=== TASK OBJECTIVE ===
Show the lines below where "wall" occurs.

BEGIN

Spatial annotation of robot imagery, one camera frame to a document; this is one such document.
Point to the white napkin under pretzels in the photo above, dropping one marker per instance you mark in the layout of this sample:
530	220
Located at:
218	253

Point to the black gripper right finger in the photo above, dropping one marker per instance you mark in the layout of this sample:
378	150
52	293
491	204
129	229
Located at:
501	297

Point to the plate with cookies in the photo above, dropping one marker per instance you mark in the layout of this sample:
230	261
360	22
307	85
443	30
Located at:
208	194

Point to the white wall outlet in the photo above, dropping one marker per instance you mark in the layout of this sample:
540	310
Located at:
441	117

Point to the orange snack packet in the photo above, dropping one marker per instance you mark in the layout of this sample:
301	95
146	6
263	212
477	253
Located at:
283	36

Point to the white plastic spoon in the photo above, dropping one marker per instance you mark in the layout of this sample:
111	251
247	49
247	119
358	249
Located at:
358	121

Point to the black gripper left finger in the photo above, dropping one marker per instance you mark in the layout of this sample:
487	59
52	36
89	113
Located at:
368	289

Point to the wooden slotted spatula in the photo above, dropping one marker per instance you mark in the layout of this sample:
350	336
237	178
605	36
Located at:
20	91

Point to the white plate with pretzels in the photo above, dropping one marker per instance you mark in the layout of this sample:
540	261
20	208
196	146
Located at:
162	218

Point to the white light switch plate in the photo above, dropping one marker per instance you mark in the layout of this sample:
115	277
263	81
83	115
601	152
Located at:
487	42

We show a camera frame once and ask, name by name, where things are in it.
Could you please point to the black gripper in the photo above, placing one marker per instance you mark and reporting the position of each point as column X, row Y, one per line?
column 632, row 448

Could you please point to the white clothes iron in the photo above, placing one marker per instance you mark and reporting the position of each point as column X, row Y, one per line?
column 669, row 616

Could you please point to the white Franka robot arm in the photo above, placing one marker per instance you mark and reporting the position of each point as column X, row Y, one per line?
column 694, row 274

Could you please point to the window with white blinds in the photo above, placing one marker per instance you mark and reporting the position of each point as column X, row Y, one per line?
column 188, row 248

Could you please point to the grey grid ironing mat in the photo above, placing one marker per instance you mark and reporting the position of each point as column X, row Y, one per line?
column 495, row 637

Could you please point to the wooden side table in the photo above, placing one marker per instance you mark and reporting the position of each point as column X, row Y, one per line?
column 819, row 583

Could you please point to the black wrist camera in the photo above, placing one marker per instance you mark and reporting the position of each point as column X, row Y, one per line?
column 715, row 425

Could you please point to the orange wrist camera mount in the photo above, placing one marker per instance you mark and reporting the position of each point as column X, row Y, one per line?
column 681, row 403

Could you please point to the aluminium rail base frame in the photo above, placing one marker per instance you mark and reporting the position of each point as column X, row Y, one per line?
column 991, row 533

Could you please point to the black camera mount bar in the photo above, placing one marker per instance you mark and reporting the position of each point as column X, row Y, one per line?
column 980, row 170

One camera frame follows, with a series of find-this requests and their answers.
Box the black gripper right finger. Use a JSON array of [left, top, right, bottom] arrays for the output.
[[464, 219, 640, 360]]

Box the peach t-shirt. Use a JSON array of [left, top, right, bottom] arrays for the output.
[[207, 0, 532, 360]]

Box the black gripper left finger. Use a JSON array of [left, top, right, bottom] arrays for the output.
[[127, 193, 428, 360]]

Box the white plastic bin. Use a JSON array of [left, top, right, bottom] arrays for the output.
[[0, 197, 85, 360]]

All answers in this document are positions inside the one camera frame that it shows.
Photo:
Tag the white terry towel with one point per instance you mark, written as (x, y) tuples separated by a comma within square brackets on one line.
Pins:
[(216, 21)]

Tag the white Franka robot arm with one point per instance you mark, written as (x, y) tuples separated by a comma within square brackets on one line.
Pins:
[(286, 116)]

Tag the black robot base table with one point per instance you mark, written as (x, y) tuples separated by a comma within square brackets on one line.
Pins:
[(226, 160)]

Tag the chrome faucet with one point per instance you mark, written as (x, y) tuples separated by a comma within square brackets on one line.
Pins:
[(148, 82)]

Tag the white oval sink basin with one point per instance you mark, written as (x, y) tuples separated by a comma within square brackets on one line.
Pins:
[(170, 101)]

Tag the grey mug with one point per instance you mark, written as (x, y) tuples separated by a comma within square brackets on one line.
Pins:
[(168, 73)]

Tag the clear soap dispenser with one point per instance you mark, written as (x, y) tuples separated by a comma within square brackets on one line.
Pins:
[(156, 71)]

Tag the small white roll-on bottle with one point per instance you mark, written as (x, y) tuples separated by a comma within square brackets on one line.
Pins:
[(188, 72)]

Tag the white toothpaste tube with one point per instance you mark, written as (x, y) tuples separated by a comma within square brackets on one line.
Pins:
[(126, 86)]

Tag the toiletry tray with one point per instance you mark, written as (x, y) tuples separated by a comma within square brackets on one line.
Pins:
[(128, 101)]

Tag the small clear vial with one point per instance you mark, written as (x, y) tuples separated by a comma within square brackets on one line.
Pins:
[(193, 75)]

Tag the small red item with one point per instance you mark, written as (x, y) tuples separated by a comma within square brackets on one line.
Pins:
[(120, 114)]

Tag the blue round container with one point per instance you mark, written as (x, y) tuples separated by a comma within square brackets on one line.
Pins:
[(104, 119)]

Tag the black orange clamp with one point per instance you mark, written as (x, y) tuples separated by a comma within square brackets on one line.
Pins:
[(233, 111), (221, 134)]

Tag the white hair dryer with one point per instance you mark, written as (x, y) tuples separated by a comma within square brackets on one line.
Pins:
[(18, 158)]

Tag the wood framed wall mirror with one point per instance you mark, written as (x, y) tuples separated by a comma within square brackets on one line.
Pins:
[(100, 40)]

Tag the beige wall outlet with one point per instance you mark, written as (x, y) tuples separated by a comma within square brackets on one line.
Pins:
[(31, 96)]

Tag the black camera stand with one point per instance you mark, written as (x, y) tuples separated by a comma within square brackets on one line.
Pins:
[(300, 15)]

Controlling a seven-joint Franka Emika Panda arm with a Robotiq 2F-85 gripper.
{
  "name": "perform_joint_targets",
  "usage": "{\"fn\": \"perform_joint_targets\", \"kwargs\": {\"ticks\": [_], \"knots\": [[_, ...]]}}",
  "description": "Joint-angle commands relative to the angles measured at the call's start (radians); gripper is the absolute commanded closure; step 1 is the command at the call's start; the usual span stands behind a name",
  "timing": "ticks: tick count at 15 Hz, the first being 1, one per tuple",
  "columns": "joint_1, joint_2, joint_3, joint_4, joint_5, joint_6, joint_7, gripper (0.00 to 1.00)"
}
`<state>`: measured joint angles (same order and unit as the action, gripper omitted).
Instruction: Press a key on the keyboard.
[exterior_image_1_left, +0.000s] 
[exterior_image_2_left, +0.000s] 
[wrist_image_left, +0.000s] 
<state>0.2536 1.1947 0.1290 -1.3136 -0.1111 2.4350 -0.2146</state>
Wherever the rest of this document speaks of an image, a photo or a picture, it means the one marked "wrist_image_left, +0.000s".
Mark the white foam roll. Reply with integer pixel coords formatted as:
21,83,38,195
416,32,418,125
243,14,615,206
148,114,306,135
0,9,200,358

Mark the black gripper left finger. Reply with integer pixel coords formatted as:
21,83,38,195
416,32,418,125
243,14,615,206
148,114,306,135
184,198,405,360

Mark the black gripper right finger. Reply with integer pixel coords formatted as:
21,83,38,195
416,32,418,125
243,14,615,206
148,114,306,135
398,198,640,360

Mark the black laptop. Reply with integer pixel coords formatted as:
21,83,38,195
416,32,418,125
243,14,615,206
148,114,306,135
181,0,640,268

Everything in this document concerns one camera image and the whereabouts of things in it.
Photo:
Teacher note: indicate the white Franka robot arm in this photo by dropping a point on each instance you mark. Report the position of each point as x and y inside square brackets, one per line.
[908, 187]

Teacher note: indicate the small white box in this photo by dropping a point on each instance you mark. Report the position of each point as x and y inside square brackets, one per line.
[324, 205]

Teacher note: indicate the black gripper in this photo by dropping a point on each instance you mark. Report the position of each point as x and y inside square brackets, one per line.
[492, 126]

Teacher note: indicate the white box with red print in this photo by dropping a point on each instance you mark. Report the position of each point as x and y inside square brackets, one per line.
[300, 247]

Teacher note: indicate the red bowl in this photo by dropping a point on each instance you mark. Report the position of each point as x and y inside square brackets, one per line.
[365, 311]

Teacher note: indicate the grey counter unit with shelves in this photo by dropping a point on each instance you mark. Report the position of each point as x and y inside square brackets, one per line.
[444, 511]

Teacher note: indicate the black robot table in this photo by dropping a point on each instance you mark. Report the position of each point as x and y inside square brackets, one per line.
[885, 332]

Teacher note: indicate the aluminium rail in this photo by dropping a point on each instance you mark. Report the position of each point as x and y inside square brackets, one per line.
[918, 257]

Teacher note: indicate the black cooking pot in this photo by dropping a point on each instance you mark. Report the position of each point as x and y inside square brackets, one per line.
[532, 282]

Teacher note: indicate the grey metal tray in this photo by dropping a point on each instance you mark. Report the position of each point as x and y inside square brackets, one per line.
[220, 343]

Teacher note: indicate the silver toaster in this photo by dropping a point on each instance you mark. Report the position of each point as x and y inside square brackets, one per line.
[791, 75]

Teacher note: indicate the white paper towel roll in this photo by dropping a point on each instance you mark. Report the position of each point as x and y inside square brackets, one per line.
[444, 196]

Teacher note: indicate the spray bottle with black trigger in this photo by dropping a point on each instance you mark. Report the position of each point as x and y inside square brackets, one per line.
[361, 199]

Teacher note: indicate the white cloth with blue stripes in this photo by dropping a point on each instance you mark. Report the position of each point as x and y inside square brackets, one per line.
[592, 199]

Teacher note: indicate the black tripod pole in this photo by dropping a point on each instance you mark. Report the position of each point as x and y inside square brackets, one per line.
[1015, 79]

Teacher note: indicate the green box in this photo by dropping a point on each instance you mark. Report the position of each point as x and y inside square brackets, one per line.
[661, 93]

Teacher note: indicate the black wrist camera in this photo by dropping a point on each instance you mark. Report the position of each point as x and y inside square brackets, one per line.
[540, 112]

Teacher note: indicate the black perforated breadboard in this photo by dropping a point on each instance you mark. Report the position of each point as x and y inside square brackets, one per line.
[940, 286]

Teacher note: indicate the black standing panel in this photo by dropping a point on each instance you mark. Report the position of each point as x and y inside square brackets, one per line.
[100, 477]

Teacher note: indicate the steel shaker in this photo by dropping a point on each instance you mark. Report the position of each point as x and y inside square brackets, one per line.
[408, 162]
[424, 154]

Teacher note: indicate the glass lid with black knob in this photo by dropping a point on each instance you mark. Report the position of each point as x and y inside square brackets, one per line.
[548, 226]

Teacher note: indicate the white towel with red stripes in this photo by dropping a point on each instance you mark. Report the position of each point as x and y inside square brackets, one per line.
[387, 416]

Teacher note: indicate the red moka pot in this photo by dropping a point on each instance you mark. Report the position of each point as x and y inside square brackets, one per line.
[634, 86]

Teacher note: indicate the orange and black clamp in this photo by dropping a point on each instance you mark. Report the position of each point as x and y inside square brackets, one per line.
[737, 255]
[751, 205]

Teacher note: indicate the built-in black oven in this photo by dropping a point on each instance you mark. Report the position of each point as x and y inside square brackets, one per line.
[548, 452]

END

=== TASK SOLUTION ===
Point to the white wall outlet in the photo above, dropping one marker per instance you mark in the layout of this sample:
Tag the wood framed wall mirror with one point per instance you mark, written as (x, y) tuples separated by a comma within square brackets on one line.
Tag the beige wall outlet with one point per instance you mark, written as (x, y) tuples separated by a comma within square brackets on one line.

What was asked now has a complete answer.